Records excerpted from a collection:

□ □ □ □ □ □ □

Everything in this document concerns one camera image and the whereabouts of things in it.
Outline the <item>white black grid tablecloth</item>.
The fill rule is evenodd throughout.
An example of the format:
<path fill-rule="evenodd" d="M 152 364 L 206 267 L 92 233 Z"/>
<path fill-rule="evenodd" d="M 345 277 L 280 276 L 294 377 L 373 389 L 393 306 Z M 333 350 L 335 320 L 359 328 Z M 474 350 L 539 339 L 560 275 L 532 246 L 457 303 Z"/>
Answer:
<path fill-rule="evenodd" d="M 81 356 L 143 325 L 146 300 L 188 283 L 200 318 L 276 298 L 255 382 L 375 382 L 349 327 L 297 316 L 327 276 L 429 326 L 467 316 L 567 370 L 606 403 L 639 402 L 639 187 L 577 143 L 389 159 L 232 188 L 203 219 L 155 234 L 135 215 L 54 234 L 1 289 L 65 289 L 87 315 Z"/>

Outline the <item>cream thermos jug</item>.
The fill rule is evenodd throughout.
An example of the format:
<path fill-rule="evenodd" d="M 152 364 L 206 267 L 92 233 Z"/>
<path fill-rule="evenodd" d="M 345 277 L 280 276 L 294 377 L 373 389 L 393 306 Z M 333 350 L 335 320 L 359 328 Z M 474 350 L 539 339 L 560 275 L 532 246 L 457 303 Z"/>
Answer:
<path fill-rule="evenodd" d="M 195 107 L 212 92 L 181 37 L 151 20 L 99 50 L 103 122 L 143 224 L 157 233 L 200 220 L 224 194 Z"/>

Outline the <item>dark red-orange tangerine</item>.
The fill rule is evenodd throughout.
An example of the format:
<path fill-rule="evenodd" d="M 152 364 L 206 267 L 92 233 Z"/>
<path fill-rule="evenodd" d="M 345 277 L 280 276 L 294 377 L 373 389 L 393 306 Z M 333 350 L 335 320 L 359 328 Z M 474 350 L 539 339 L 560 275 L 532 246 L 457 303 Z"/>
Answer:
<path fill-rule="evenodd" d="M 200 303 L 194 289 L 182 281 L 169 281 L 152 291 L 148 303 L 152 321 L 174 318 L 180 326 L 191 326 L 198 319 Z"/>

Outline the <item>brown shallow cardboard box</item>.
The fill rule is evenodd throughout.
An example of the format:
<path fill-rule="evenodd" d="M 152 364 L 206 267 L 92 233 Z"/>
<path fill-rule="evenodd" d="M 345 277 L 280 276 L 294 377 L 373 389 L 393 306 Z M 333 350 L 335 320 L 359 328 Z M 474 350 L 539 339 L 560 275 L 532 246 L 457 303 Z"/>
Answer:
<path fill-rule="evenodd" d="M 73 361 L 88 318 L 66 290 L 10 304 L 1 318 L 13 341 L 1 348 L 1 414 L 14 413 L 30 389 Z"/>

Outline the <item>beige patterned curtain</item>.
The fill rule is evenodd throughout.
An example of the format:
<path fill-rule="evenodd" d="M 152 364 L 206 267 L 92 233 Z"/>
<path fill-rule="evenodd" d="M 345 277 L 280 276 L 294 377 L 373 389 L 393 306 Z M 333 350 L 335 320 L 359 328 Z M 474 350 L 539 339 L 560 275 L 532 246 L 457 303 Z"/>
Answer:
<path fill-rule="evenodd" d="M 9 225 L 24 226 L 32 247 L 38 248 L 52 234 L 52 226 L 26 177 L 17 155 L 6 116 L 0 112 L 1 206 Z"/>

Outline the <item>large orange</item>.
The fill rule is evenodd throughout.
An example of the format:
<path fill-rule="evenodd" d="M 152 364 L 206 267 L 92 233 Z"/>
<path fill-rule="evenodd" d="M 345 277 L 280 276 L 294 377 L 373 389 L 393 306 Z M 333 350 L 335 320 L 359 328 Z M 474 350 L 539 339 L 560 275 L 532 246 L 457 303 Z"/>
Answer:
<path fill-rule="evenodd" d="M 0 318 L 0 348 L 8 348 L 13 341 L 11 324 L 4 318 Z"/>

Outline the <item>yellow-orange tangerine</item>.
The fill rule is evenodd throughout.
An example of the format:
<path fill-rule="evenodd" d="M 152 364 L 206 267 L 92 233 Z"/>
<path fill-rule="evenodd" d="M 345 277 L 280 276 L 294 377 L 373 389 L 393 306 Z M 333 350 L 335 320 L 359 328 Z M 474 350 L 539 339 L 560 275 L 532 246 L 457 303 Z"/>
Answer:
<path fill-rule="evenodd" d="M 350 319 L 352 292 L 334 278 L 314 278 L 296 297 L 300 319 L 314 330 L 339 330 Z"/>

□ □ □ □ □ □ □

EXERCISE: For every line above with the word "item" in it, make a copy.

COMPLETED EXERCISE:
Outline the <item>white black grid tablecloth</item>.
Outline the <item>cream thermos jug</item>.
Outline the <item>dark red-orange tangerine</item>.
Outline the <item>brown shallow cardboard box</item>.
Outline the <item>beige patterned curtain</item>.
Outline the <item>large orange</item>.
Outline the <item>yellow-orange tangerine</item>.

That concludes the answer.